Problem statement:
From the records below, copy out each line that has the word "located".

Dataset extract:
··········
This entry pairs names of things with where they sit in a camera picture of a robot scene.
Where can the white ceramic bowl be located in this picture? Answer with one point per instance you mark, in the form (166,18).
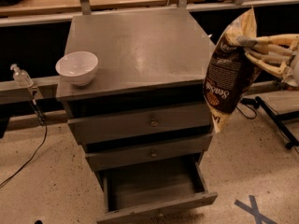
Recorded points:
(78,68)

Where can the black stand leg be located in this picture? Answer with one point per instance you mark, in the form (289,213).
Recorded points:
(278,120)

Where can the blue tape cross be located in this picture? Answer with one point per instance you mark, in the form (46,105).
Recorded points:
··········
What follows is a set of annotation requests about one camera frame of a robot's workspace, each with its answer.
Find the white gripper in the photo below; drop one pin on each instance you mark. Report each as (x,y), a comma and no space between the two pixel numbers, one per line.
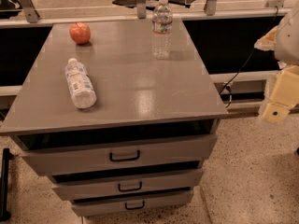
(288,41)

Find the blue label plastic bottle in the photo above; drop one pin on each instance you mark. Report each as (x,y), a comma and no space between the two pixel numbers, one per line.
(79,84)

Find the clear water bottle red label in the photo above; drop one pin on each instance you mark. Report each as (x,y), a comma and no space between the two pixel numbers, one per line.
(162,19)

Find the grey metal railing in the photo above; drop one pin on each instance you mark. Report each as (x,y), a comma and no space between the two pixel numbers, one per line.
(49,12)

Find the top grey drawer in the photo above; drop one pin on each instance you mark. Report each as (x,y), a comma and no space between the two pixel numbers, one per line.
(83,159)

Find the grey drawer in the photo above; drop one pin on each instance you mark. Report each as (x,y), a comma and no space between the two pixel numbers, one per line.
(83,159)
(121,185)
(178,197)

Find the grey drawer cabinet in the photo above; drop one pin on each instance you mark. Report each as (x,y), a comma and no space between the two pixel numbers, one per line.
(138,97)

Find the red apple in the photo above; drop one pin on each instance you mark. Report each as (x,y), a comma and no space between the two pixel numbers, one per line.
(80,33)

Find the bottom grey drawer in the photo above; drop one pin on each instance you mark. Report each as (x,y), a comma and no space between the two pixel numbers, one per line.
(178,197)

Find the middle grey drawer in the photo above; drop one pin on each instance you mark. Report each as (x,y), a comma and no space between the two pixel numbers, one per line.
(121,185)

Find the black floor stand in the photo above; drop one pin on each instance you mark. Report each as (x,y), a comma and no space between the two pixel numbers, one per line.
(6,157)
··········
Exercise output:
Where can the white ceramic bowl be located in this picture? Answer with one point per instance you mark, in the form (166,18).
Where can the black stand leg be located in this picture? Answer with one point per instance you mark, in the form (289,213).
Where can the blue tape cross be located in this picture? Answer with one point per instance you mark, in the form (46,105).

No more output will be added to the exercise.